Assez profond, le coffre est haut perché et manque un peu de volume sous tablette. © Jean-Christophe Willems

De manière générale, cette voiture cumule bon nombre de qualités, en se démarquant visuellement du reste de la production. Son style peut être clivant mais les réactions à son passage étaient très majoritairement positives. Look original, plaisir de conduite, performances emballantes, technologies à la pointe, autonomie suffisante et recharges rapides font de cette électrique une alternative crédible aux Tesla et autres premiums allemands.

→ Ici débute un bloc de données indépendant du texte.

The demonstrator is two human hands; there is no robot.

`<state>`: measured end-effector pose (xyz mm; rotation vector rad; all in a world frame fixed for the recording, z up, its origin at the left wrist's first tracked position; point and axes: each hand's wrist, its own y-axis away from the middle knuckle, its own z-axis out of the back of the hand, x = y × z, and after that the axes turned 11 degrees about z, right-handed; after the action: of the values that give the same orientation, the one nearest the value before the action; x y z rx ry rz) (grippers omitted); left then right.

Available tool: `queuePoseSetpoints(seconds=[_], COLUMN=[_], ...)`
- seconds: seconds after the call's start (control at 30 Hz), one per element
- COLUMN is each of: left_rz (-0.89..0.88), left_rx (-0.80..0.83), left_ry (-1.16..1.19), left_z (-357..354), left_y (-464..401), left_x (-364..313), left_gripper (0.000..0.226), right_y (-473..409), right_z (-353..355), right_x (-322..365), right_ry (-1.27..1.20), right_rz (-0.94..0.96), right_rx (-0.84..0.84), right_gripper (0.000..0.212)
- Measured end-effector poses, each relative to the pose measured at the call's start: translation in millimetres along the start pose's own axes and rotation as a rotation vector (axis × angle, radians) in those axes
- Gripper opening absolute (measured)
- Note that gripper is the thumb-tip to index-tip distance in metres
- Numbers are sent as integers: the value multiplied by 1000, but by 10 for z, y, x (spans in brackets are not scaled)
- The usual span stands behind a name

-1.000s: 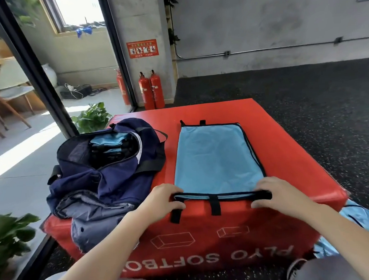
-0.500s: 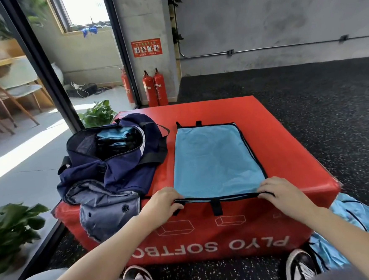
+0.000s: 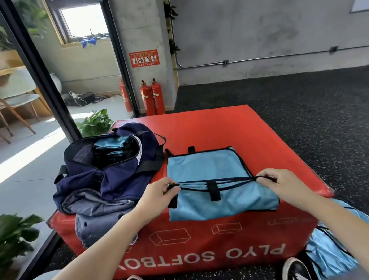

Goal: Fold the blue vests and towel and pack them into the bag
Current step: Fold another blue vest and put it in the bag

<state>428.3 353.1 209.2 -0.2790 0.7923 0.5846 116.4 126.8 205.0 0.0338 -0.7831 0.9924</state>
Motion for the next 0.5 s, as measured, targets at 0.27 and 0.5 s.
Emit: queuePoseSetpoints(seconds=[0.27, 0.5], left_rz=[11, 72], left_rx=[-153, -224], left_ry=[41, 35], left_z=[41, -18], left_y=[-393, -1038], left_x=[-37, 89], left_gripper=[4, 3], right_y=[-575, -1398], right_z=[-16, -165], right_x=[-23, -281], right_ry=[-33, -77], right_rz=[0, -25], right_rx=[-75, -68], right_gripper=[10, 7])
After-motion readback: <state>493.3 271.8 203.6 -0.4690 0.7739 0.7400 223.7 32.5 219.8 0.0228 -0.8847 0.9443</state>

Malheureusement, cela se paie : notre modèle d'essai frisait les 63 500 euros ! Ce n'est clairement pas à la portée de toutes les bourses et certainement pas de la mienne. On pourrait retirer quelques options comme les roues de 20 pouces pas vraiment indispensables et impliquant un budget pneus plus élevé. La sono Meridian au son perfectible fait partie du pack Premium comprenant aussi l'affichage tête haute : on grapillerait éventuellement 1.600 € en s'en privant. Ou alors se rabattre sur la version d'entrée de gamme à près de 48 000 euros (voire 44 000 avec la petite batterie de 58 kWh), ce qui reste onéreux dans l'absolu.

Vous direz qu'il devient difficile de nos jours de trouver une voiture à prix abordable, d'autant plus quand elle est électrique, et vous aurez mille fois raison. Quant à la consommation, elle était légèrement supérieure à 19 kWh/100 km sur les 700 km de l'essai dans des conditions variées, mais avec deux tiers d'autoroutes.

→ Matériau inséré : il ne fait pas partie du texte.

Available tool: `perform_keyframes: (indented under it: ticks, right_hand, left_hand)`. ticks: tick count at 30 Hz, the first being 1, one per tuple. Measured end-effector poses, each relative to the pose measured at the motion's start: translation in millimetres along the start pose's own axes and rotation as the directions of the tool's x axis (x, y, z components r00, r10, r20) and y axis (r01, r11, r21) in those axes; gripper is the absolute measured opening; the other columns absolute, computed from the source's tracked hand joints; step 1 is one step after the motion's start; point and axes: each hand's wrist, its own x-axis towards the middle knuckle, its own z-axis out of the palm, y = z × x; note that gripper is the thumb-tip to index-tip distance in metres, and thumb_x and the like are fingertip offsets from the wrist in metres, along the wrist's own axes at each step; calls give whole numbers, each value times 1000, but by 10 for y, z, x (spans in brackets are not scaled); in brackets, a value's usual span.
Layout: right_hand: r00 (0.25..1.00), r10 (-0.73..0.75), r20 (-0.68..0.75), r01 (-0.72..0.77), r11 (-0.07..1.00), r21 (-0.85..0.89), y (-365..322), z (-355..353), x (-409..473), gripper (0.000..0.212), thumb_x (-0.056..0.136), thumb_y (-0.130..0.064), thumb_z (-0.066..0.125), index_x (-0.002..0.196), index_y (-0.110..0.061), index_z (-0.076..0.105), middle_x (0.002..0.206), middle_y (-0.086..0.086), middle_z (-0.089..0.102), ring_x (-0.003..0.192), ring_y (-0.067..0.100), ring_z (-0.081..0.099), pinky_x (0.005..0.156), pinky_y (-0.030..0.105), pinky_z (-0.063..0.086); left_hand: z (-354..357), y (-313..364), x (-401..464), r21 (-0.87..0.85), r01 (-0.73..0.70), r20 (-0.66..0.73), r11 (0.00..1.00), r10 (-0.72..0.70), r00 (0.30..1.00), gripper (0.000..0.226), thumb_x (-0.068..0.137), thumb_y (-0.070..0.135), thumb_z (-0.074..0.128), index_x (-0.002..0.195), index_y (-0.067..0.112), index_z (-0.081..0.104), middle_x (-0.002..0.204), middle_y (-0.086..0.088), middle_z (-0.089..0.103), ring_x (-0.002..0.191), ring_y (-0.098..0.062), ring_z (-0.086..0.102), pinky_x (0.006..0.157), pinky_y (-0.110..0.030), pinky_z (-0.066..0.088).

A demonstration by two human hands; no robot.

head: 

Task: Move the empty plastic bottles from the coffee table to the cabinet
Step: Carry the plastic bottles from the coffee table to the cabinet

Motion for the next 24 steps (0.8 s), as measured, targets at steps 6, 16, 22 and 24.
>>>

On pourra se consoler en épatant le voisinage car comme sa cousine Hyundai Ioniq 5, la Kia EV6 est équipée du système V2L (Vehicle to Load), qui permet d'alimenter un appareil électrique en 230V, comme un aspirateur ou un barbecue électrique. Cela ne servira sans doute pas très souvent, mais c'est un premier pas en attendant le V2G (Vehicle to Grid), c'est à dire la possibilité pour la voiture d'alimenter le réseau électrique domestique de son habitation.

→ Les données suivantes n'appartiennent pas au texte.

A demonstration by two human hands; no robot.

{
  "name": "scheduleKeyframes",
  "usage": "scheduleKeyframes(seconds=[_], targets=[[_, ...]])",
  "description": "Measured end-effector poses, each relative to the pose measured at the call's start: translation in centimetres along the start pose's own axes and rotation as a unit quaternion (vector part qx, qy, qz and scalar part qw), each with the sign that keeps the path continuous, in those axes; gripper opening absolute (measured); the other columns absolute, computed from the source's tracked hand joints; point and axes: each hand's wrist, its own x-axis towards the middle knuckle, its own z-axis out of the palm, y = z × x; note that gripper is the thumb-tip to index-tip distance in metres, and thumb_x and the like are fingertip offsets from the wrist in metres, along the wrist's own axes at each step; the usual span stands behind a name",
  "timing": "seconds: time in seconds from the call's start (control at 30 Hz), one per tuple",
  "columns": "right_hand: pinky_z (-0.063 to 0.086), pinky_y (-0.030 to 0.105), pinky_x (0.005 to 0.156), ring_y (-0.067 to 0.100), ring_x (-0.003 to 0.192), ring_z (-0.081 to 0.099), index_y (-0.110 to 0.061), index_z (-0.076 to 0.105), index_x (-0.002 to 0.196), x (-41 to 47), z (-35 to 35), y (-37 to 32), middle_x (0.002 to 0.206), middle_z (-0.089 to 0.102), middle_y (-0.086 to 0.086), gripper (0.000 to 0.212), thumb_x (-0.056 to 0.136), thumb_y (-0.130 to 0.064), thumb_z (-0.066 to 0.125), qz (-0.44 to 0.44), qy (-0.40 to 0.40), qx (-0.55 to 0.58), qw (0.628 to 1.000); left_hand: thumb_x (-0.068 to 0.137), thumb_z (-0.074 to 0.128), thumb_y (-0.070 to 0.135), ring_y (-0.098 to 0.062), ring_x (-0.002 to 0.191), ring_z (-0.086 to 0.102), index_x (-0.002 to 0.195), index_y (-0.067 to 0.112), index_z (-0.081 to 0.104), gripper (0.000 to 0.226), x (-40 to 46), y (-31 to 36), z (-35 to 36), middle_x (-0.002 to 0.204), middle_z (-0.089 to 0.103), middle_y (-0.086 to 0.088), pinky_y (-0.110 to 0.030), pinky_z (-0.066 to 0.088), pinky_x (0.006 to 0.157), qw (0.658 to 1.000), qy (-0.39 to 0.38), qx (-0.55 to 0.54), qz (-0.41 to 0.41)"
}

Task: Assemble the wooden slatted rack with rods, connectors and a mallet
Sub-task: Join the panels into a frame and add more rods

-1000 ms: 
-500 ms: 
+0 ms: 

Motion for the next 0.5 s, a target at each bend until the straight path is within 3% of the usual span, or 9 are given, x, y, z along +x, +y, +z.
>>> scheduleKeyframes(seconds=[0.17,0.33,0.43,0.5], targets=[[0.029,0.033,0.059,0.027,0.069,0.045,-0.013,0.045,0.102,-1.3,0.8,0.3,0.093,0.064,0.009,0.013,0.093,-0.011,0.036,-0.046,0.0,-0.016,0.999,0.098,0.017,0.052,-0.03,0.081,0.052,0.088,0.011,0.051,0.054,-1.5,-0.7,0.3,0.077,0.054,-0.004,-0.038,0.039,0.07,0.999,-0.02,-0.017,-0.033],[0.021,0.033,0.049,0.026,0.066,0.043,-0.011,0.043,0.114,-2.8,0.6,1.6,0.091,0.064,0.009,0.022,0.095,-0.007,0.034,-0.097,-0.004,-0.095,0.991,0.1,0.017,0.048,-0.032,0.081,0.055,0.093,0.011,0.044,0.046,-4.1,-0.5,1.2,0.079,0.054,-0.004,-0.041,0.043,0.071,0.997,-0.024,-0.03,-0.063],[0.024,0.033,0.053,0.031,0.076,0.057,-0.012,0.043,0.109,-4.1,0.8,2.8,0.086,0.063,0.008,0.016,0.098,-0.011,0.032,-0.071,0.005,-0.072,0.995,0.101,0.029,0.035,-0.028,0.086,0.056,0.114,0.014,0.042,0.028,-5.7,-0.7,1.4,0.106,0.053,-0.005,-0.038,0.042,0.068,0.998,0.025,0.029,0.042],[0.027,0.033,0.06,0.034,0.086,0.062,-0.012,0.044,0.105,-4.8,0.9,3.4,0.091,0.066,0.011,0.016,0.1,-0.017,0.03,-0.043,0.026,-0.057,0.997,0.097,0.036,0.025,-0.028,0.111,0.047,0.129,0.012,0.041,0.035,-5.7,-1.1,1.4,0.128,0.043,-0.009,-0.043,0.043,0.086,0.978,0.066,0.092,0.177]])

Alors, pour en revenir au début de la chronique, ai-je été objectif ? En tout cas, j'ai noté quelques défauts, pas vraiment rédhibitoires si on a de quoi payer le chèque. Le cocktail de technologies, de caractère visuel affirmé et de positionnement original ont en tout cas convaincu le jury européen de la voiture de l'année.

Il s'en est pourtant fallu de peu car l'EV6 a récolté moins de premières places que ses dauphines Renault Megane E-TECH et Hyundai Ioniq 5, mais a été plus constante dans les places d'honneur attribuées par les 59 journalistes. La KIA n'est pas parfaite, elle est homogène à défaut d'être révolutionnaire et c'est déjà très bien.

Coup de chapeau donc aux Coréens qui prouvent un an après la Yaris japonaise que l'Asie peut concevoir des voitures qui tiennent la dragée haute aux réalisations européennes, à condition ici d'y mettre le prix.